From ZIP to punnet

blog-image
Shot by Viktor Talashuk

Dealing with archive files was never close to seldom in the past times, and surely won’t ever be !

Let’s guide you here through the common process for retrieving data, content, parsing files withing archive binaries, with our ETL tool.

🧐 Where do we come from ?

For the educational aspect of this topic, let us consider a folder gathering all the different archives, matching the following structure:

Zip architecture

Each ZIP archive embeds a PDF content as flat file, alongside a JSON listing the metadata which we’ll have to attach to the PDF document (before any injection-or-else phase).

The metadata contained in the JSON files are simply arranged like so:

{
    "agency": "Agency_name",
    "customerNumber": "658217041",
    "contractNumber": "0121443-01",
    "operationDate": "20170523000000",
    "docType": "Bill",
    "fiscalYear": "2016",
    "treatmentType": "Archiving"
}

🤔 Where to go ?

At a glance, we are just 3 (major) steps away from having a PDF content in our punnet, with a basic dataset populated from the JSON metadata :

  1. First we need to import these ZIP archives into Fast2
  2. Then we need to dive into the ZIP “documents” one after the other,
  3. And finally focus on the JSON content to parse and map the embedded properties.


Since our purpose is to dive into the ZIP files, we first need to gather them all with the LocalSource task, providing the parent folder where all these archives are currently being stored.
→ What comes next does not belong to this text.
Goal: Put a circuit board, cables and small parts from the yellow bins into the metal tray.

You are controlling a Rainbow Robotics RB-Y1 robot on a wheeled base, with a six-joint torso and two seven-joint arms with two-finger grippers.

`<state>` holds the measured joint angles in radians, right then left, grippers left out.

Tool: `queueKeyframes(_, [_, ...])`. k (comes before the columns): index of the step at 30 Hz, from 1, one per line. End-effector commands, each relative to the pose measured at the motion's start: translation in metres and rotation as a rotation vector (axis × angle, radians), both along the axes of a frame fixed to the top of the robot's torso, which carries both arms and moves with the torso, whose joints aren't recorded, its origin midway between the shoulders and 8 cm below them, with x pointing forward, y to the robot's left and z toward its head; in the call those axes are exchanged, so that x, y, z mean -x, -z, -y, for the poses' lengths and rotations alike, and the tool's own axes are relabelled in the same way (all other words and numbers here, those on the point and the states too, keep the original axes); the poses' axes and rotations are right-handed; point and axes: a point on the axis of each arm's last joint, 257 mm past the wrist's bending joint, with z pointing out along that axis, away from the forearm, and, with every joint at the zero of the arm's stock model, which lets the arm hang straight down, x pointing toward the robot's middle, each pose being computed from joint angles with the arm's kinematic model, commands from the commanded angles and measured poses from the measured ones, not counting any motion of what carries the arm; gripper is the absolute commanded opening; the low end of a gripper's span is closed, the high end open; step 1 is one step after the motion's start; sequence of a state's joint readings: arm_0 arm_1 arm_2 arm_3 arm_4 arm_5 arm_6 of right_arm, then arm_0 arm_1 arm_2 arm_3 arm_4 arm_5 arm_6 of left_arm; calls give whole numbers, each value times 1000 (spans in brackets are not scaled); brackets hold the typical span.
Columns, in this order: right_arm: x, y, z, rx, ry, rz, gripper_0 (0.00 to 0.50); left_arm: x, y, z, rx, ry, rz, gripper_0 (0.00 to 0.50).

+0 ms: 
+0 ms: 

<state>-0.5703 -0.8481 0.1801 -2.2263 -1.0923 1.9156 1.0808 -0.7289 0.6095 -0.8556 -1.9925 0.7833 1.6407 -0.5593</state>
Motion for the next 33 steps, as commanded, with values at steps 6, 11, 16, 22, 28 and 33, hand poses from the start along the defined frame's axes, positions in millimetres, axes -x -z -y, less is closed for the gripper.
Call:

The only required parameter is the path of the parent folder(s).

The second step is now to open these files up, in order to provide access to both the PDF content and the JSON file, revealing at the same time the metadata we are looking for. Such exposure can be achieved by using the DispatchingArchive task.
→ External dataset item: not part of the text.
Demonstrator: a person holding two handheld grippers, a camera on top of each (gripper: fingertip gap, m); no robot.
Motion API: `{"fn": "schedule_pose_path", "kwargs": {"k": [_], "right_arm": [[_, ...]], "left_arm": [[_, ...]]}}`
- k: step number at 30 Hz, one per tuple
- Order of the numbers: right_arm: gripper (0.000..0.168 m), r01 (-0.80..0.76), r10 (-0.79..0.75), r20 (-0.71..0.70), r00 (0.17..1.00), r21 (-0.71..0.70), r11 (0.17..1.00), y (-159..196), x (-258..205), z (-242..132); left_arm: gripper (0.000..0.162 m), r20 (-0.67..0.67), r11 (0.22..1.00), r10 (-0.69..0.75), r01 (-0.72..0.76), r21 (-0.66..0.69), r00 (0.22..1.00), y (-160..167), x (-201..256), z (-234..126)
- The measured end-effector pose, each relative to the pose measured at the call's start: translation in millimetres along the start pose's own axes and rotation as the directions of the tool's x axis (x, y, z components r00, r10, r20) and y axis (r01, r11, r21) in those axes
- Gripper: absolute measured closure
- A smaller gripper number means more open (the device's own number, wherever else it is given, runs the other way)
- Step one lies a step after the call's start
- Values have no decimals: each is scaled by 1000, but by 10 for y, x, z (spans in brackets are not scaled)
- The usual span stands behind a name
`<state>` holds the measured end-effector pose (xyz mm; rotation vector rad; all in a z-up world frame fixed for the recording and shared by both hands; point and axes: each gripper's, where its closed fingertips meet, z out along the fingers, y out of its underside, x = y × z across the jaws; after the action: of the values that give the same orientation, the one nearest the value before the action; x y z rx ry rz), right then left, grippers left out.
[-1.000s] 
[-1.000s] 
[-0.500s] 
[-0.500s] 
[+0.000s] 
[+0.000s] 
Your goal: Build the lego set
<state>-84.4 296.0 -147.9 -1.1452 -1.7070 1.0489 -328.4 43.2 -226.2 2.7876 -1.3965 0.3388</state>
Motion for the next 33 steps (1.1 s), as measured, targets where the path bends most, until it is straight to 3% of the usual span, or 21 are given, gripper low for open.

Once accessible, the JSON file can be parsed by the JSTranform task. Choice is yours regarding where to store the data found in the JSON content of our ZIP archive, here they will be added to the dataset of the document.
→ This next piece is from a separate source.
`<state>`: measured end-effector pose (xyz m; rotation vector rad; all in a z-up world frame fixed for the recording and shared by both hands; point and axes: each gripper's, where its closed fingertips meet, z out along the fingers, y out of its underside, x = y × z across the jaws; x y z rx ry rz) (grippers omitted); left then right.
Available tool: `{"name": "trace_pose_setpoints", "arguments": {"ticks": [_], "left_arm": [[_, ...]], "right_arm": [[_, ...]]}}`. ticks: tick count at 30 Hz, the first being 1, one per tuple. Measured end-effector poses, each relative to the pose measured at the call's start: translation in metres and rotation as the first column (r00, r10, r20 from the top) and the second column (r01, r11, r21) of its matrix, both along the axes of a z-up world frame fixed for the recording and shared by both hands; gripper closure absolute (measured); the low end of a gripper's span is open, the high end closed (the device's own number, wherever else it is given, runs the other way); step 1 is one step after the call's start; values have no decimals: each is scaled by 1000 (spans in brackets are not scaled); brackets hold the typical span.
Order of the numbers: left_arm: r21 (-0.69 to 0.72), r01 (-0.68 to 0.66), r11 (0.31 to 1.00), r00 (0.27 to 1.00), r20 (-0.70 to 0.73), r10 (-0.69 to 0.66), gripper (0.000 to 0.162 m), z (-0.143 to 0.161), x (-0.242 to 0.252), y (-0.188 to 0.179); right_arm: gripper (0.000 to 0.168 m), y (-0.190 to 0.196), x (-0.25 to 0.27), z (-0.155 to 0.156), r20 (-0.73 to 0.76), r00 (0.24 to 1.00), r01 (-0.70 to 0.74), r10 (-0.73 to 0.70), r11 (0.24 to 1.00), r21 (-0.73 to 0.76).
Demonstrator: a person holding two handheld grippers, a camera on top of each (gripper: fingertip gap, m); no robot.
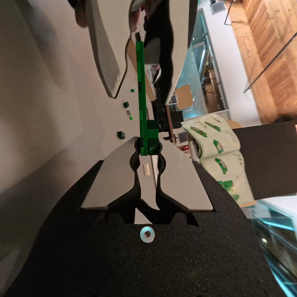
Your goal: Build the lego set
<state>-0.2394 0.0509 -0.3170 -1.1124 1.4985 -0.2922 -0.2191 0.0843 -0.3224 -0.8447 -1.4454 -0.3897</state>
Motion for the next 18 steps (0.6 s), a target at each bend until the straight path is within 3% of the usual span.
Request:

Not a big deal, right ? Let’s then tackle this challenge right away, shall we !!



Top Gun GIF

🚀 Way to go !

Inside Fast2, the map design is now pretty straightforward, given our ideas are rather clear in terms of the mission the overall order of the operations.

The map is even quite close to the 3 steps detailed earlier. The DispatchingArchive task just needs to be preceeded by a MimetypeFinder task to highlight the archive format (here the ZIP extension is correct, but you could deal with archives without any extension, or mis-identified format).

That way, we end up with 4 tasks :

Map to build for ZIP extraction

Although the configuration of the 3 first tasks can be easily guessed, the JSTranform may need some extra consideration: the focus on the JSON content of the ZIP content of the document of the punnet (see where we are heading, here ? 👀) plus the parsing phase all happen here.

The base script for this task (as it is presented here) almost suits our need, except a minor tweaking to reach down the subcontent:

// First, get the document
var doc = punnet.getDocumentList().get(0);

// get JSON sub-content of ZIP-content of the document
var zipContent = doc.getContentSet().getContent().get(0);
var jsonContent = zipContent.getSubContents().get(1); // empirical decision, PDF comes first
var bytes = manager.getPunnetContentFactory().getContentAsByteArray(jsonContent);
 
var String = Java.type("java.lang.String");
var lines = new String(bytes);
 
// Then, parse this fragment as JSON
var jsonObject = JSON.parse(lines);
 
// Fetch all properties from existing fragment and create them as Document data
for (pty in jsonObject)
    doc.getDataSet().addData(pty, "String", jsonObject[pty]);

You might even bring it further, with content deletion or architectural changed of the punnet (e.g. bringing the PDF content as direct content in the punnet, while deleting the ZIP details as they are no longer required).

Head out now to the Run screen, start your campaign and just… enjoy !

At the latest stage of your workflow, the document dataset is filled with the properties found in the JSON and integrated as metadata.

"data": {
    "absoluteParentPath": "G:/path/to/folder",
    "absolutePath": "G:/path/to/folder/ZIP_archive.zip",
+   "agency": "Agency_name",
    "canExecute": true,
    "canRead": true,
    "canWrite": true,
+   "contractNumber": "0121443-01",
+   "customerNumber": "658217041",
+   "docType": "Bill",
+   "fileName": "ZIP_archive.zip",
+   "fiscalYear": "2016",
    "lastModified": {
        "type": "Date",
        "value": "Tue Apr 05 11:50:08 CEST 2022"
    },
    "length": {
        "value": "82009"
    },
    "mimeType": "application/zip",
+   "operationDate": "20170523000000",
+   "treatmentType": "Archiving"
},
"documentId": "ZIP_archive.zip",
"folders": [...]

👏 Fast2: 1, ZIP: 0

Congrats, you’ve made it ! From ZIP archives as input, you now end up with a usable PDF file, ready for OCR or conversion, and its metadata.

If this use-case echoes your early needs, other tasks can be tied to this map to reach a higher level of complexity characteristic of real-world migration projects.